Differential roles of CD8⁺ and CD8^- T lymphocytes in corneal allograft rejection in 'high-risk' hosts

We examined the role of perforin and FasL in corneal allograft rejection mediated by CD8⁺ and CD8^- T cells. BALB/c corneas were transplanted orthotopically into vascularized, 'high-risk' graft beds in C57BL/6 mice, perforin knockout mice and FasL-defective gld/gld mice. CD8⁺ and CD8^- T cells were collected following graft rejection and adoptively transferred to SCID mice, which were then challenged with BALB/c corneal allografts. In every case, CD8^- T cells could mediate graft rejection when adoptively transferred to SCID mice that received BALB/c corneal allografts. Although CD8⁺ T cells also mediated graft rejection, the tempo was slower. Moreover, CD8⁺ T cells collected FasL-defective donors that had rejected corneal allografts, mediated corneal allograft rejection in only 50% of the SCID mice that received the adoptively transferred cells.

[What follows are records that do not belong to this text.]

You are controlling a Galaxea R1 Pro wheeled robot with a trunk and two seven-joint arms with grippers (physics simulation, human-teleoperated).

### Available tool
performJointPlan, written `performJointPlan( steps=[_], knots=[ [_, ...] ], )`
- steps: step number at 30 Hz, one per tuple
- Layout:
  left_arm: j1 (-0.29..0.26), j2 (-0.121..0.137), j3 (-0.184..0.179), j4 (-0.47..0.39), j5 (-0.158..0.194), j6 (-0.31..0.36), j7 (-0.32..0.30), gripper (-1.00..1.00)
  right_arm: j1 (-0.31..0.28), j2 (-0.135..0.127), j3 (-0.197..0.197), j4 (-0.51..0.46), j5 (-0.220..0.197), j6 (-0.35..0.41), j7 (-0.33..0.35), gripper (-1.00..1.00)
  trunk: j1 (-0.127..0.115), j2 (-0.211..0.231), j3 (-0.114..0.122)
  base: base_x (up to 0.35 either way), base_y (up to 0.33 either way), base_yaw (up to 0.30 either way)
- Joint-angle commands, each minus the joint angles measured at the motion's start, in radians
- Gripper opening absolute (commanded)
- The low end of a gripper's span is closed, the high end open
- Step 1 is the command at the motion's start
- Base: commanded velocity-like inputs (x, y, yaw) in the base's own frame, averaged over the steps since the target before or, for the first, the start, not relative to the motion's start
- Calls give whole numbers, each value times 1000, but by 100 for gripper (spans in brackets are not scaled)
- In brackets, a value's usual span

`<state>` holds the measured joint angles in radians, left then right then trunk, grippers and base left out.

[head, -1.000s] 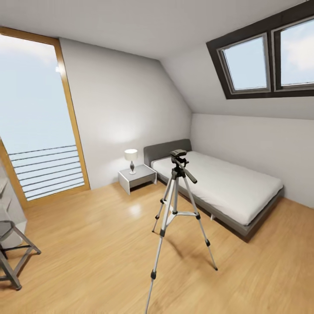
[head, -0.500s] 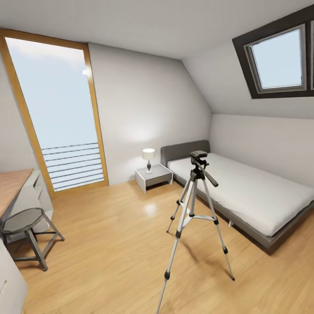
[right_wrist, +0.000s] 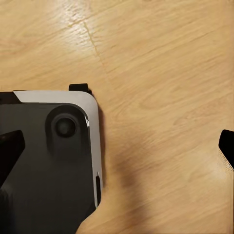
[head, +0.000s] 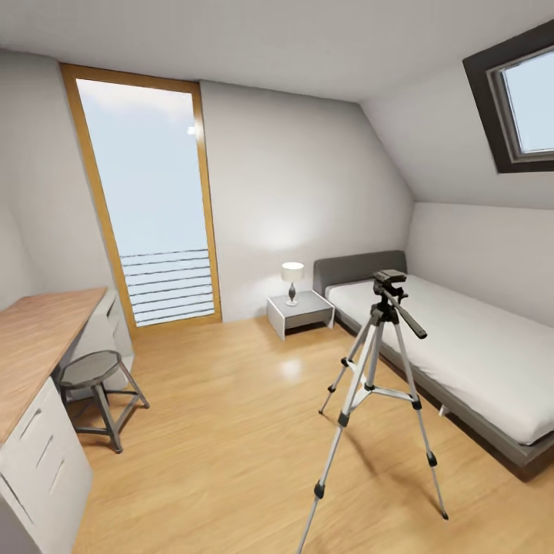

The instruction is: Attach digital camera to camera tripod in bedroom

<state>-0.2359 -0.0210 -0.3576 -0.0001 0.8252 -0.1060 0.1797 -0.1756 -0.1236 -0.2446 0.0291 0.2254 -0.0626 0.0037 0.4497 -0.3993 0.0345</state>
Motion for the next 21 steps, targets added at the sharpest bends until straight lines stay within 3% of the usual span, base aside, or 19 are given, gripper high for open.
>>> performJointPlan(
  steps=[1,21],
  knots=[
    [0,0,-9,0,4,-1,4,-100,-1,-1,-9,3,9,-6,0,100,0,-1,0,0,0,281],
    [0,0,-9,0,4,-1,6,-100,-1,-2,-9,5,9,-6,0,100,0,-1,0,0,0,281]
  ],
)
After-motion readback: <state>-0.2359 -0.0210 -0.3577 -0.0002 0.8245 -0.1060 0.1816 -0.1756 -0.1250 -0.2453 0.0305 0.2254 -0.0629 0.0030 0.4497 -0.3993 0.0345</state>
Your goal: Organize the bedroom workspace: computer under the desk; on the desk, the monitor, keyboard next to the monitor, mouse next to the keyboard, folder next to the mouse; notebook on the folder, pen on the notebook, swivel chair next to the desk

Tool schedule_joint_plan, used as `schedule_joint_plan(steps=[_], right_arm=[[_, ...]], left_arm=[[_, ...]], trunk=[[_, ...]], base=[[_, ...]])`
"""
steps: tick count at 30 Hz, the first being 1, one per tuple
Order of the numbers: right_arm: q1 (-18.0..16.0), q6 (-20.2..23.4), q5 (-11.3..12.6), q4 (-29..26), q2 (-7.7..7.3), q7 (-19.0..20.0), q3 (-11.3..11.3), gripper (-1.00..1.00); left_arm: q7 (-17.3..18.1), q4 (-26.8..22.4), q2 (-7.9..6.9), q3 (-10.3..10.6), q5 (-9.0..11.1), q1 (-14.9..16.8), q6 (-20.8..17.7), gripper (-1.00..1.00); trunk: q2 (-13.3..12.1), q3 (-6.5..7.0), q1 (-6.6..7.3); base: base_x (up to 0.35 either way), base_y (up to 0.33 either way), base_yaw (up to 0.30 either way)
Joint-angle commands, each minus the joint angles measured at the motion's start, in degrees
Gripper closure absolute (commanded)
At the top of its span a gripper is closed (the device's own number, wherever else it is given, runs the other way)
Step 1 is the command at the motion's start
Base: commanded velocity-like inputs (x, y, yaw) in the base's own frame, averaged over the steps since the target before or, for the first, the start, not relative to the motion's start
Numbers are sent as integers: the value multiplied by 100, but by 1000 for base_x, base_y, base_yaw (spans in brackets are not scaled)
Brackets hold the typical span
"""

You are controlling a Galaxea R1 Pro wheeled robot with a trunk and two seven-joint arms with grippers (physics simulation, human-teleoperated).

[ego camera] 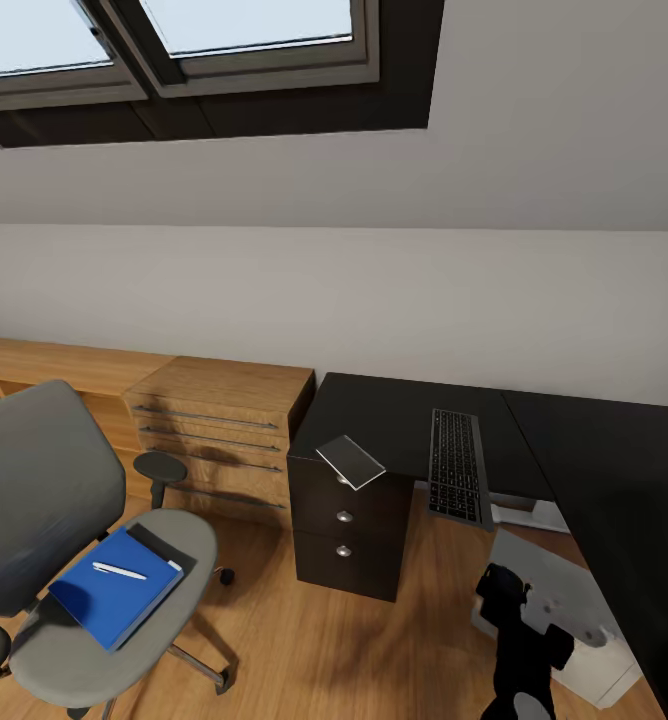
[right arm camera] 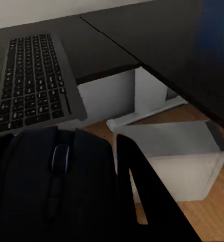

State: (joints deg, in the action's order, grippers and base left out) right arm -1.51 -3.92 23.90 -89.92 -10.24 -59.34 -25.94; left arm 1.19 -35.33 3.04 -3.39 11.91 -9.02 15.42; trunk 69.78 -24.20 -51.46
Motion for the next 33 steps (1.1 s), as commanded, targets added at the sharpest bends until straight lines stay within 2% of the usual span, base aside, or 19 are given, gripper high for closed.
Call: schedule_joint_plan(steps=[1, 2, 4, 5, 6, 8, 9, 10, 11, 14, 16, 19, 20, 24, 27, 28, 33], right_arm=[[-21, 117, 54, -10, -12, 33, 192, 100], [-32, 202, 54, -11, -14, 65, 285, 100], [-220, 632, 54, -15, -21, 328, 846, 100], [-453, 935, 63, -16, -25, 668, 1413, 100], [-557, 1065, 77, -10, -25, 881, 1704, 100], [-662, 1201, 90, -4, -27, 1111, 1992, 100], [-795, 1383, 102, 6, -26, 1366, 2283, 100], [-867, 1480, 106, 12, -25, 1490, 2414, 100], [-1017, 1673, 113, 39, -24, 1728, 2638, 100], [-1296, 1957, 119, 206, -23, 2142, 2955, 100], [-1410, 2034, 121, 338, -25, 2322, 3074, 100], [-1574, 2135, 115, 653, -66, 2756, 3388, 100], [-1644, 2177, 83, 1219, -173, 3393, 3676, 100], [-1874, 2192, 20, 1896, -346, 3815, 3755, 100], [-2071, 2200, 9, 2308, -692, 4095, 3776, 100], [-2114, 2197, -9, 2578, -917, 4543, 3786, 100], [-2133, 2190, -25, 2886, -1016, 4800, 3789, 100]], left_arm=[[13, -9, 4, -12, 37, -3, 1, -100], [13, -9, 7, -12, 37, -3, -1, -100], [8, -7, 11, -12, 40, -3, -3, -100], [6, 10, 14, -9, 45, -3, -6, -100], [5, 37, 17, -7, 46, -3, -7, -100], [5, 65, 18, -6, 44, -3, -6, -100], [4, 82, 23, -5, 42, -3, -5, -100], [6, 89, 24, -5, 41, -3, -5, -100], [7, 98, 23, -1, 41, -3, -5, -100], [10, 108, 22, 2, 40, -3, -4, -100], [8, 110, 22, 3, 40, -3, -4, -100], [5, 113, 22, 5, 39, -3, -4, -100], [4, 117, 22, 1, 44, -3, -4, -100], [-1, 121, 22, 1, 45, -3, -4, -100], [0, 123, 22, 4, 44, -3, -9, -100], [3, 123, 33, 5, 40, -3, -12, -100], [4, 123, 38, 5, 39, -3, -13, -100]], trunk=[[4, -5, 0], [4, -5, 0], [4, -5, 0], [4, -5, 0], [4, -5, 0], [4, -5, 0], [4, -5, 0], [4, -5, 0], [4, -5, 0], [4, -5, 0], [4, -5, 0], [4, -5, 0], [4, -5, 0], [4, -5, 0], [4, -5, 0], [4, -5, 0], [4, -5, 0]], base=[[0, 0, 0], [0, 0, 0], [0, 0, 0], [0, 0, 0], [0, 0, 0], [0, 0, 0], [0, 0, 0], [0, 0, 0], [7, 0, 0], [81, 0, 0], [200, 0, 0], [273, 0, 0], [320, 0, 0], [325, 0, 0], [328, 0, 0], [327, 0, 0], [321, 0, 0]])
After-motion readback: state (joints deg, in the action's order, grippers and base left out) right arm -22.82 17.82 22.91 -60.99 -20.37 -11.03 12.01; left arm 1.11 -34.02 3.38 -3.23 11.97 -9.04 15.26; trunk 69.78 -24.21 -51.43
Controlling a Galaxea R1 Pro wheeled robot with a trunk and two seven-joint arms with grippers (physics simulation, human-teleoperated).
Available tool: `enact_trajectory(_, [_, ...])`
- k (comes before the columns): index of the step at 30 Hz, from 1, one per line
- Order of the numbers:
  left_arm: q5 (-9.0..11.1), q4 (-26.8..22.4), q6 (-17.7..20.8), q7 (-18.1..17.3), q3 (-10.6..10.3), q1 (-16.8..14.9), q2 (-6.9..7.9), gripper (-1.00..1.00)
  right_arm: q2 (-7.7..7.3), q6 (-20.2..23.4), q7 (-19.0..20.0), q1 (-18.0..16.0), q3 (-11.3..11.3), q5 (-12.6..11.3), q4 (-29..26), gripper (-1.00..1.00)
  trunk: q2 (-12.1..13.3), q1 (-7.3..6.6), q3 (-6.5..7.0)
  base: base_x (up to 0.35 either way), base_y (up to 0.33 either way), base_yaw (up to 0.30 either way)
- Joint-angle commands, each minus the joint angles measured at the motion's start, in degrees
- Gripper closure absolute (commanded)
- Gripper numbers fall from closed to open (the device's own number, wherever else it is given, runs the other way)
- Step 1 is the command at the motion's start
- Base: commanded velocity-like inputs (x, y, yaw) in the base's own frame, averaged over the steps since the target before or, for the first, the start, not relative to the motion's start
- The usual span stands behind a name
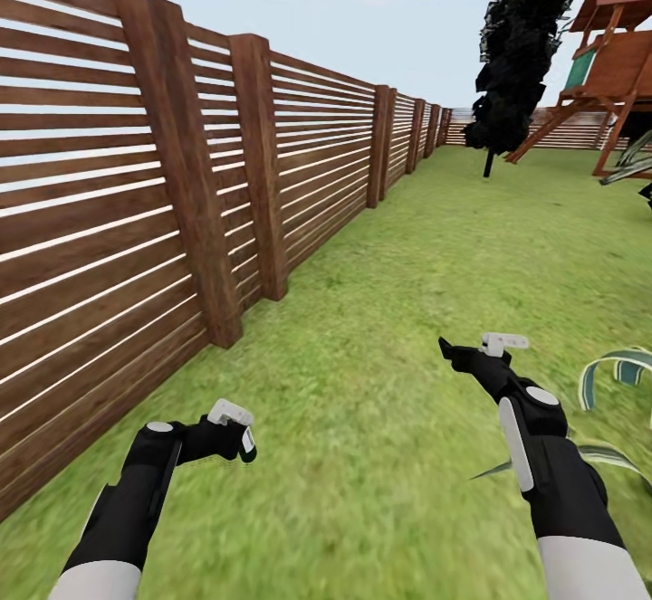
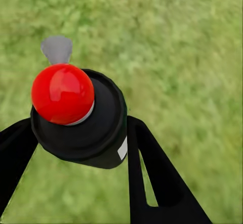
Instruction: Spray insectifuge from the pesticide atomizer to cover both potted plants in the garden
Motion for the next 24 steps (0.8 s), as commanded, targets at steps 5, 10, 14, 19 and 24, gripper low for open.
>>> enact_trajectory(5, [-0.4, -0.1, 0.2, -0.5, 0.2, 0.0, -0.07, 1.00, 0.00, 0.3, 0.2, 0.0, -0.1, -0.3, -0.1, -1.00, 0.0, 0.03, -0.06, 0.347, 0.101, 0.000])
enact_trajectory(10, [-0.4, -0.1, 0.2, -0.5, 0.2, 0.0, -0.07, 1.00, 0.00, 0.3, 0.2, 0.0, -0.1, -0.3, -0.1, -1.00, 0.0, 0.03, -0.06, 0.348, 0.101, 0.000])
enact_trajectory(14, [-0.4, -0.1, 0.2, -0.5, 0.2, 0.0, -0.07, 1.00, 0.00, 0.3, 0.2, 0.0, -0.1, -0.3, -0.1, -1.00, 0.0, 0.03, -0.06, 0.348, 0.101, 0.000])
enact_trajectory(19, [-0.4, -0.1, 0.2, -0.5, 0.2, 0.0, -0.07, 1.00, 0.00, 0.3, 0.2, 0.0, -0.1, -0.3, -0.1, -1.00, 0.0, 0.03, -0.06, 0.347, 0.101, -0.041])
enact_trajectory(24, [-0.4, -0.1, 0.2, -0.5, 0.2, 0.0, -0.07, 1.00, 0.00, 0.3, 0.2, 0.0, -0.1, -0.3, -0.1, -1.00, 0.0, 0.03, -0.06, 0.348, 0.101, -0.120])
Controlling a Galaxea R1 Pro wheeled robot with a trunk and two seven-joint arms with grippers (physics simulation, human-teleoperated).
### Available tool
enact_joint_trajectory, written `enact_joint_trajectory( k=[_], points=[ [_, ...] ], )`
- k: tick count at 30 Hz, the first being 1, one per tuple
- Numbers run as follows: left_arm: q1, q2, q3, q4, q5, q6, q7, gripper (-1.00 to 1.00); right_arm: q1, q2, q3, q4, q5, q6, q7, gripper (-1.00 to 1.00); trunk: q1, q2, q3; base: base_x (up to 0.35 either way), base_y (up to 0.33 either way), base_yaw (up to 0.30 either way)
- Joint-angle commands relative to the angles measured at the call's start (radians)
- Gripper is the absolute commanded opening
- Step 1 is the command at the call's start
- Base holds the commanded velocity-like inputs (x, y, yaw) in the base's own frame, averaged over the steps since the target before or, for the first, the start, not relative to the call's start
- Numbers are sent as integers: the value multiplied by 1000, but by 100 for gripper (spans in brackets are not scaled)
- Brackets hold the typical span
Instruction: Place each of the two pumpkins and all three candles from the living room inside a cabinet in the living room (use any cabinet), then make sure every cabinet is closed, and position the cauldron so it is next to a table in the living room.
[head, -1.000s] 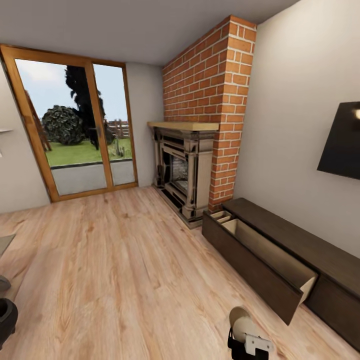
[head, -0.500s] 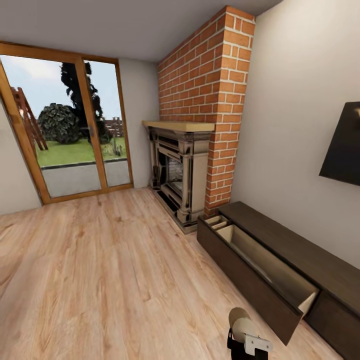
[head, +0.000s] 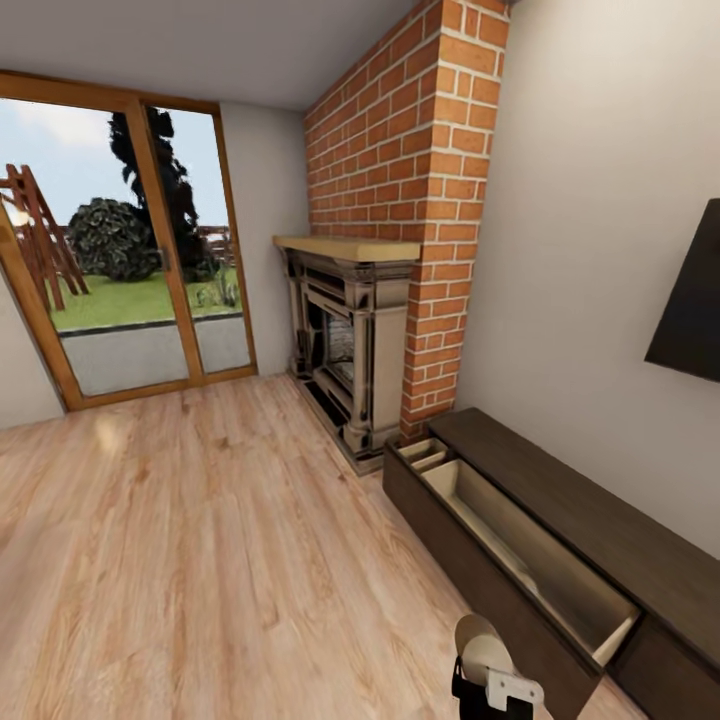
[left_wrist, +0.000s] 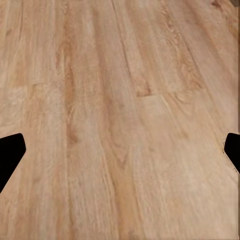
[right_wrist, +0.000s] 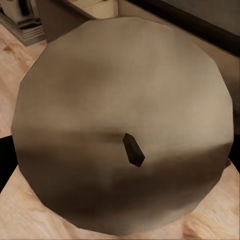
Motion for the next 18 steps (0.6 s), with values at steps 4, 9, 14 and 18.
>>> enact_joint_trajectory(
  k=[4, 9, 14, 18],
  points=[
    [-2, 2, -8, -4, 0, -5, 7, 100, -1, 3, 11, -1, 0, -1, -7, -100, 1, -1, -8, 315, -79, 0],
    [-2, 2, -8, -4, 0, -5, 6, 100, -1, 2, 10, -1, 0, 0, -7, -100, 1, -1, -15, 334, 80, 0],
    [-2, 4, -8, -4, 0, -5, 7, 100, -1, 1, 10, -1, 0, -1, -7, -100, 1, -1, -22, 328, 153, 0],
    [-2, 5, -7, -4, 0, -7, 7, 100, -1, 2, 10, 0, 1, -1, -7, -100, 1, -1, -22, 307, 207, -12]
  ],
)
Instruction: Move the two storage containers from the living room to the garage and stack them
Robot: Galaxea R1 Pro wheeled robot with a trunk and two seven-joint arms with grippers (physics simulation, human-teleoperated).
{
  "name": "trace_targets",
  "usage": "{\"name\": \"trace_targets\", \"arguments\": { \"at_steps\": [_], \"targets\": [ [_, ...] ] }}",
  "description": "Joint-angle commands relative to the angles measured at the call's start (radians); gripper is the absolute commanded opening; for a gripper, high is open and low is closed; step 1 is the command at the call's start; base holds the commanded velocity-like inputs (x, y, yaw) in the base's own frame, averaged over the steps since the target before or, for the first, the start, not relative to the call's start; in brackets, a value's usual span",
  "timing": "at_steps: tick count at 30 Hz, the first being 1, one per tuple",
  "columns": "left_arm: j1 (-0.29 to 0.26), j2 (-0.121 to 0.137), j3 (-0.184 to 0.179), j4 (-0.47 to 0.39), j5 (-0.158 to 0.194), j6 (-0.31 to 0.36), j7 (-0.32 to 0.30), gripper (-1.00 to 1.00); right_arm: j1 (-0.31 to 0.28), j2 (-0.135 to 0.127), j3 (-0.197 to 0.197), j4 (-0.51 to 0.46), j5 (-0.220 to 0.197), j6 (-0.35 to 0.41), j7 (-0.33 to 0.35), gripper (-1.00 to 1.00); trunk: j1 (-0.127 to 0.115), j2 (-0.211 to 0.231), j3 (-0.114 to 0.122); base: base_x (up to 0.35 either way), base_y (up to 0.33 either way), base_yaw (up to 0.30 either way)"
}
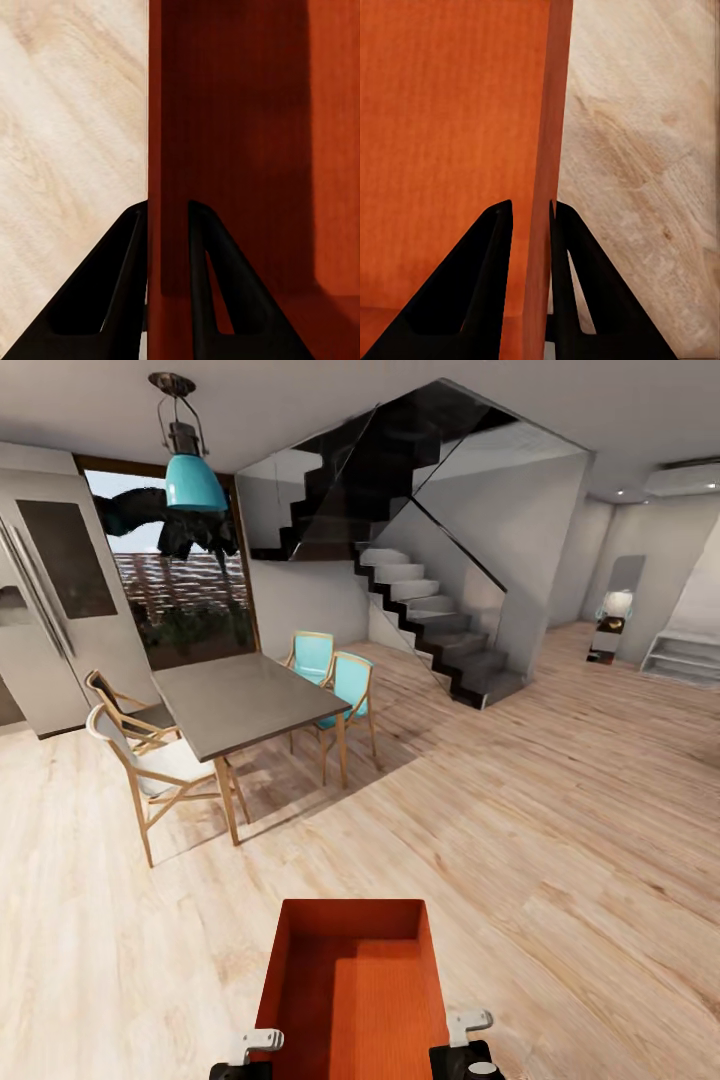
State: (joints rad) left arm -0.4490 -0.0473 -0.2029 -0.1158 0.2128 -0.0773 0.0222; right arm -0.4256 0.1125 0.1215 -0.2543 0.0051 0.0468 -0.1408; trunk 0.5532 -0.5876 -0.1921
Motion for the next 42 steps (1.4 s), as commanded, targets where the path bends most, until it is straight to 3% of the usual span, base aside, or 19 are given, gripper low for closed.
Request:
{"name": "trace_targets", "arguments": {
  "at_steps": [1,23,42],
  "targets": [
    [0.000,-0.001,-0.029,0.004,0.014,-0.003,-0.005,-1.00,-0.001,0.001,0.018,-0.005,-0.004,0.004,0.001,-1.00,0.000,-0.001,-0.002,0.000,0.000,-0.234],
    [0.000,-0.001,-0.029,0.004,0.014,-0.003,-0.005,-1.00,-0.001,0.001,0.019,-0.005,-0.004,0.004,0.001,-1.00,0.000,-0.001,-0.002,0.014,0.000,-0.214],
    [0.000,0.000,-0.029,0.004,0.011,-0.003,-0.005,-1.00,-0.001,0.001,0.018,-0.005,-0.004,0.005,0.001,-1.00,0.000,-0.001,-0.002,0.275,0.000,-0.049]
  ]
}}
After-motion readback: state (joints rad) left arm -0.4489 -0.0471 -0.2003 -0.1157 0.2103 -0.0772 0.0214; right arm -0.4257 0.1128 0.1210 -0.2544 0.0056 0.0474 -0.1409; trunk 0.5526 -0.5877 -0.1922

In some cases, CD8⁺ T-cell-mediated rejection occurred in the absence of delayed-type hypersensitivity and cytotoxic T-lymphocyte activity, but was associated with CD8⁺ T-cell-mediated apoptosis of BALB/c corneal cells in vitro. The results demonstrate the redundancy in immune mechanisms of corneal allograft rejection. Either CD8⁺ or CD8 ^- T cells can produce corneal allograft rejection, however functional FasL is necessary for optimal rejection, even in a high-risk setting.